- WHAT IS BEING ASKED
Lines with the word "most" are the answer; copy each of them from the data below.

- STUDY MATERIAL
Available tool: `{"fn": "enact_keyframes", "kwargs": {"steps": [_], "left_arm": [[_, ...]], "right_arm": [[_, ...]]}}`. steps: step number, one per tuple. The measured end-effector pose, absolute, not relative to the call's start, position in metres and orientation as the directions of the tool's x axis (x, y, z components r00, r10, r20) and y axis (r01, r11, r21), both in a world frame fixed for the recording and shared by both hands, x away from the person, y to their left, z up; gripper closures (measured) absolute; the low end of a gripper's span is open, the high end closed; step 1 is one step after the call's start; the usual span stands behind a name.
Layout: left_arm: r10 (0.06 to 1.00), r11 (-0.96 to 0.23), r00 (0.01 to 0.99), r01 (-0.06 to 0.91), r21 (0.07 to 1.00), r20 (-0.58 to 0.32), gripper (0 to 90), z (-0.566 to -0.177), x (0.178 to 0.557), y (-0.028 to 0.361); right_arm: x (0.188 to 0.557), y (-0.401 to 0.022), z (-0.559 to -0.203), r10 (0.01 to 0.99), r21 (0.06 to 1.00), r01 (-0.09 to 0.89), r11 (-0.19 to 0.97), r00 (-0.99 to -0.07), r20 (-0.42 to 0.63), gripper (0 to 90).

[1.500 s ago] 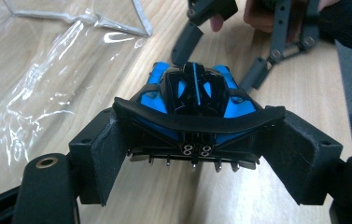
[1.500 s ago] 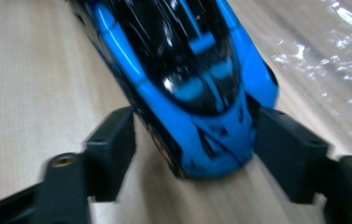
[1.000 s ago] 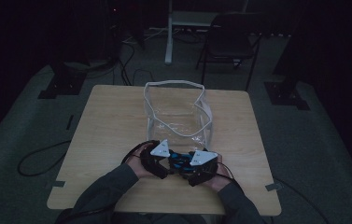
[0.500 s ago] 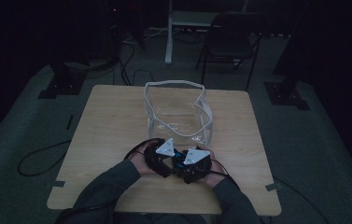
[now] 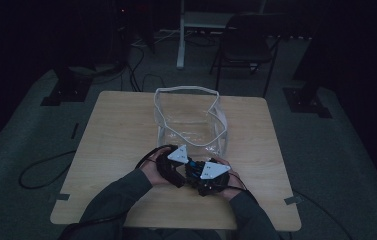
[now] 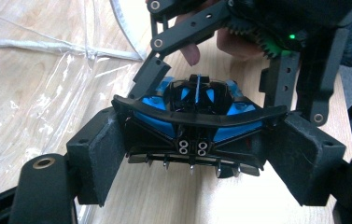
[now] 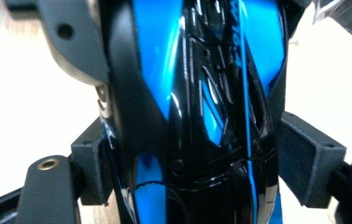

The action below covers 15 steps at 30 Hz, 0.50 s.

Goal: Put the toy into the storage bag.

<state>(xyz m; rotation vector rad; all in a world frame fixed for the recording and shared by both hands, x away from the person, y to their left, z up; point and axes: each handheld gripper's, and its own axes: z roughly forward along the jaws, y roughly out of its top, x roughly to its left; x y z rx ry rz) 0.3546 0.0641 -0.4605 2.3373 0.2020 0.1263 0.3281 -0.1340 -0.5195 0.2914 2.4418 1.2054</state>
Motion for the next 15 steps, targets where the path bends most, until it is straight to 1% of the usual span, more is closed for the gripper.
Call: {"fn": "enact_keyframes", "kwargs": {"steps": [4, 7, 15], "left_arm": [[0.183, -0.694, 0.983, 0.107, 0.712, 0.030, 23.7, -0.459, 0.355, 0.063], [0.171, -0.700, 0.984, 0.082, 0.710, 0.054, 23.8, -0.456, 0.353, 0.061], [0.102, -0.718, 0.991, 0.016, 0.695, 0.082, 24.8, -0.446, 0.354, 0.054]], "right_arm": [[0.328, -0.134, -0.519, 0.355, 0.801, 0.013, 0.598, -0.901, -0.250, 24.6], [0.329, -0.135, -0.518, 0.355, 0.808, 0.019, 0.589, -0.904, -0.237, 23.9], [0.336, -0.143, -0.514, 0.321, 0.837, 0.070, 0.542, -0.938, -0.130, 21.4]]}}
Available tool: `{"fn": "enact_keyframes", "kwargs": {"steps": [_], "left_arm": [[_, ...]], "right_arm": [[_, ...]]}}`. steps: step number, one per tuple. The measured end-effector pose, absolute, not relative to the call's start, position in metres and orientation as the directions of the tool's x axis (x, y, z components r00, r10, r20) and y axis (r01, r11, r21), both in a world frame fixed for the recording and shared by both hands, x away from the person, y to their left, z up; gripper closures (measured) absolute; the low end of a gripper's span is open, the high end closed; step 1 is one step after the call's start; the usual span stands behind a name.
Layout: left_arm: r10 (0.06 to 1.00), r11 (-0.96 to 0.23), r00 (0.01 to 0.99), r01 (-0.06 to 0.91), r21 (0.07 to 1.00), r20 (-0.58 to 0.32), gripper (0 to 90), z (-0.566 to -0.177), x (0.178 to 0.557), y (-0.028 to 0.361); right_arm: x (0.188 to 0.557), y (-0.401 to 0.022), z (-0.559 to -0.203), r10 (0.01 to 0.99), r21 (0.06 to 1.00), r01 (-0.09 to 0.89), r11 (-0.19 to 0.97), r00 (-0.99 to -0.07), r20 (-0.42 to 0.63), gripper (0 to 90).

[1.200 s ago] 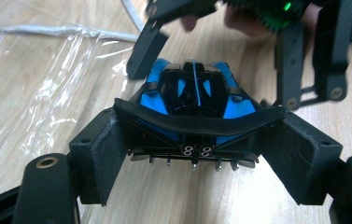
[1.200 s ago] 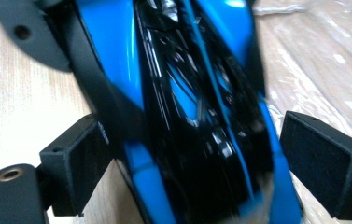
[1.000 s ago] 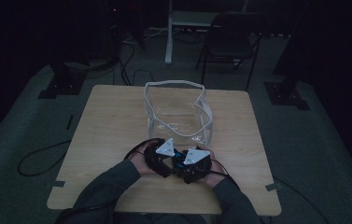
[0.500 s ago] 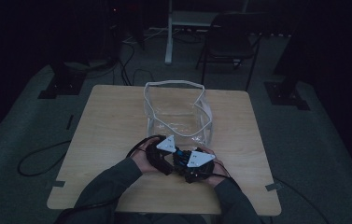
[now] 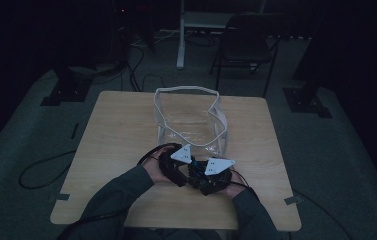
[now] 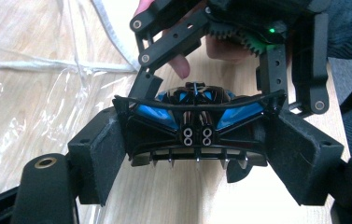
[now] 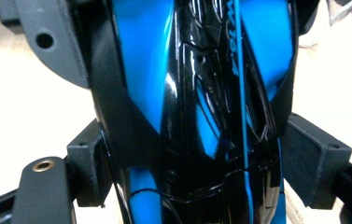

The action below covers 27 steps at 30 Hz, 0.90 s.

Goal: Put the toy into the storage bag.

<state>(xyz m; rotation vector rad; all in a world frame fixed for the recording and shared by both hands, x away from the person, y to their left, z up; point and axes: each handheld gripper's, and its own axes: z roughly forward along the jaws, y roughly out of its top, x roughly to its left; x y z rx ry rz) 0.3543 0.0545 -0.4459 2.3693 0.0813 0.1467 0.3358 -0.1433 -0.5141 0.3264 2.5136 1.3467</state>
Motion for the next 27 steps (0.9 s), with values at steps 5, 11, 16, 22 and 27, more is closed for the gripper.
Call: {"fn": "enact_keyframes", "kwargs": {"steps": [5, 11, 16, 22, 27], "left_arm": [[0.065, -0.733, 0.993, -0.019, 0.680, 0.097, 24.9, -0.442, 0.355, 0.048], [0.021, -0.743, 0.992, -0.066, 0.666, 0.121, 24.9, -0.433, 0.356, 0.037], [0.012, -0.733, 0.993, -0.071, 0.677, 0.116, 24.9, -0.429, 0.358, 0.030], [0.033, -0.710, 0.995, -0.040, 0.703, 0.090, 25.1, -0.433, 0.361, 0.028], [0.054, -0.688, 0.996, -0.011, 0.726, 0.066, 24.7, -0.437, 0.362, 0.028]], "right_arm": [[0.339, -0.146, -0.512, 0.303, 0.834, 0.079, 0.546, -0.947, -0.109, 20.8], [0.341, -0.150, -0.512, 0.304, 0.850, 0.094, 0.518, -0.949, -0.080, 20.1], [0.340, -0.153, -0.510, 0.309, 0.869, 0.069, 0.490, -0.946, -0.100, 22.2], [0.338, -0.160, -0.513, 0.337, 0.886, 0.066, 0.459, -0.936, -0.104, 23.3], [0.337, -0.163, -0.514, 0.350, 0.891, 0.066, 0.448, -0.930, -0.108, 23.6]]}}
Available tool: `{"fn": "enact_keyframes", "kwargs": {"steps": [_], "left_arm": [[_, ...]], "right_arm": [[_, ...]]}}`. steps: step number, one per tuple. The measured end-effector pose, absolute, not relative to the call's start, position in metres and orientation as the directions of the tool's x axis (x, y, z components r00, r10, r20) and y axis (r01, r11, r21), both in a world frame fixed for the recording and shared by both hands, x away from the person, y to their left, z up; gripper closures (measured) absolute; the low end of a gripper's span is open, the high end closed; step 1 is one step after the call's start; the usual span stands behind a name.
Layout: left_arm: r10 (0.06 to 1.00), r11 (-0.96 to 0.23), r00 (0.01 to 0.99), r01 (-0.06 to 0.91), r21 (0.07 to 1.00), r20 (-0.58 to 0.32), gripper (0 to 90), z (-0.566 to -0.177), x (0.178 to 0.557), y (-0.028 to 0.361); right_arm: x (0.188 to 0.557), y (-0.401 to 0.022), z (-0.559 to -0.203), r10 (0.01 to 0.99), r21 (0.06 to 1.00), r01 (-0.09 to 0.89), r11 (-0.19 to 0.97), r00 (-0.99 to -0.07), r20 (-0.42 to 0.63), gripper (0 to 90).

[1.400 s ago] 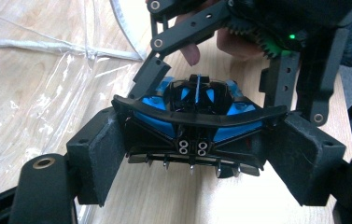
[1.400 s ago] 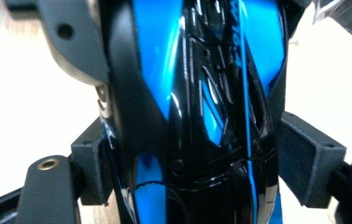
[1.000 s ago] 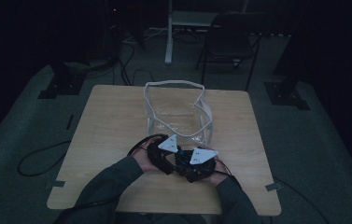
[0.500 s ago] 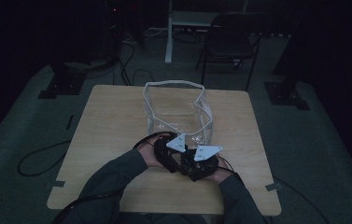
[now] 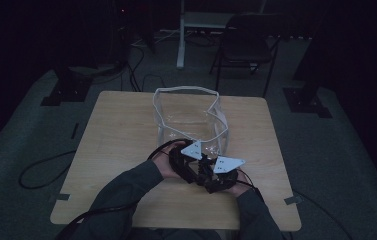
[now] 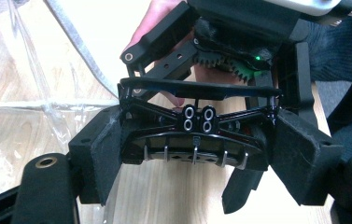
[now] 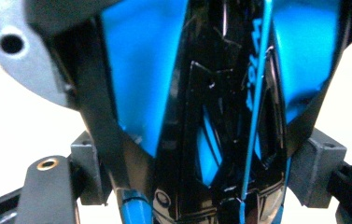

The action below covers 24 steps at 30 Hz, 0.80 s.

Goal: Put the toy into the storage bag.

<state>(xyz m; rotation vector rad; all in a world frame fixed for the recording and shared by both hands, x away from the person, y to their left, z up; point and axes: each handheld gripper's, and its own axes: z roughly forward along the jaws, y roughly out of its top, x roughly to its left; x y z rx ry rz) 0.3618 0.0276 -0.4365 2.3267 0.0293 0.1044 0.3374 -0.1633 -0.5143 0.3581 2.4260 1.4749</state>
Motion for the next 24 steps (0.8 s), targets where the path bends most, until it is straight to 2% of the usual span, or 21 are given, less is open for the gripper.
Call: {"fn": "enact_keyframes", "kwargs": {"steps": [24], "left_arm": [[0.118, -0.600, 0.992, 0.043, 0.799, 0.035, 20.4, -0.451, 0.358, 0.023]], "right_arm": [[0.335, -0.170, -0.516, 0.371, 0.911, 0.076, 0.406, -0.924, -0.088, 24.6]]}}
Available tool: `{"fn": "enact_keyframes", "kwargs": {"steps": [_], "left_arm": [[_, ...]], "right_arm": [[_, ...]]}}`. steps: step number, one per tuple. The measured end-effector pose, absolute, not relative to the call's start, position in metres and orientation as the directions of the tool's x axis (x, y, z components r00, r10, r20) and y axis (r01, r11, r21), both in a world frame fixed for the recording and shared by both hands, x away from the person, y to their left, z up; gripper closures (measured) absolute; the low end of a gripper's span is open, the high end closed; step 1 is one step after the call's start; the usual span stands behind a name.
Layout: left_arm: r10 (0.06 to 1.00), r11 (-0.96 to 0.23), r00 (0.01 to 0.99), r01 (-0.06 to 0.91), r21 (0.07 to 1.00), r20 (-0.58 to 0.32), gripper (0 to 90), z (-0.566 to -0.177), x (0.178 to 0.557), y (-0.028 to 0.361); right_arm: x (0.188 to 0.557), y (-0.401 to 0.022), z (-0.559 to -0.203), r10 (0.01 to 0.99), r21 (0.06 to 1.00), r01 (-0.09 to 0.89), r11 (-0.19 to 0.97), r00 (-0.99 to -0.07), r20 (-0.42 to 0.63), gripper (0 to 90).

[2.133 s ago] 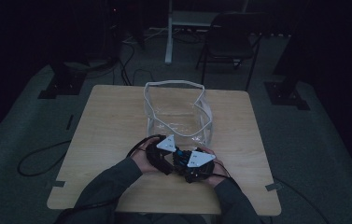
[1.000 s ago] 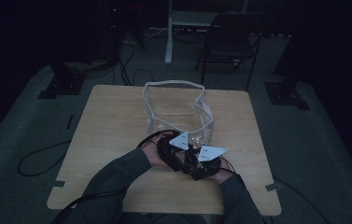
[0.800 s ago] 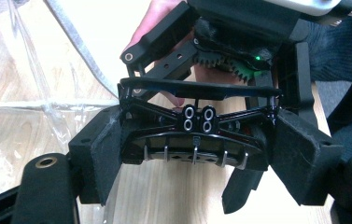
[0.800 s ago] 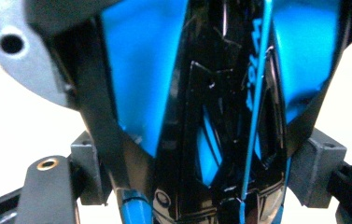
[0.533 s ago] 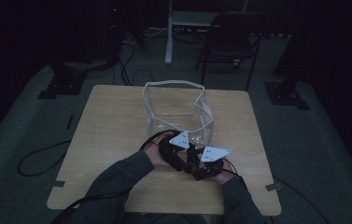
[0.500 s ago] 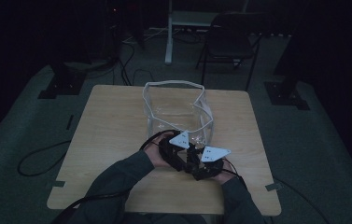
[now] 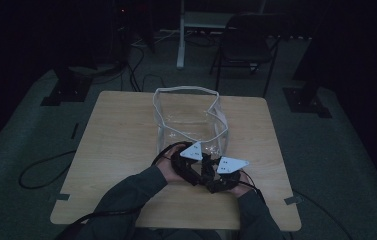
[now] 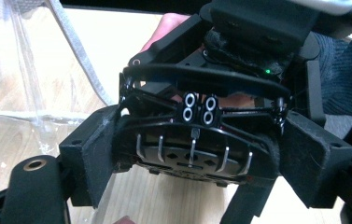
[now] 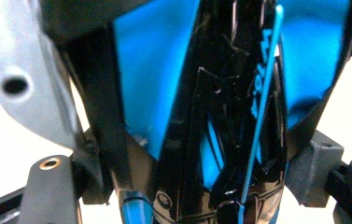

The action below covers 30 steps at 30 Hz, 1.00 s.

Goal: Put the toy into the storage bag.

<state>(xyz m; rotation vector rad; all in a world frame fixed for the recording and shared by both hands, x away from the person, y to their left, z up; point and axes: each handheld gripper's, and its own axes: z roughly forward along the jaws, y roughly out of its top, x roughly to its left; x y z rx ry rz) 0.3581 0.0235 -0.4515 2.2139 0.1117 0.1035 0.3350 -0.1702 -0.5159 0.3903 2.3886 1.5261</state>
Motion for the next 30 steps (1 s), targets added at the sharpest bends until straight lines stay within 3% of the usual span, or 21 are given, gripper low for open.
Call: {"fn": "enact_keyframes", "kwargs": {"steps": [13, 30], "left_arm": [[0.170, -0.412, 0.984, 0.128, 0.902, -0.062, 21.7, -0.477, 0.361, 0.028], [0.172, -0.479, 0.985, 0.090, 0.873, -0.008, 23.8, -0.466, 0.356, 0.025]], "right_arm": [[0.338, -0.176, -0.518, 0.380, 0.926, 0.100, 0.364, -0.924, -0.050, 24.7], [0.339, -0.175, -0.517, 0.357, 0.925, 0.143, 0.351, -0.934, 0.009, 24.0]]}}
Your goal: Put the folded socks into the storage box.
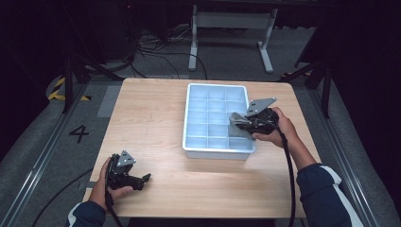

- SOLUTION TO THIS EXERCISE
Motion for the next 15 steps, targets where the path bends most, until it is straight to 1% of the usual span, more is closed for the gripper.
Motion for the next 24 steps (0.8 s), targets where the path bends most, until it is straight to 2% of the usual span, or 21 are given, less is open for the gripper.

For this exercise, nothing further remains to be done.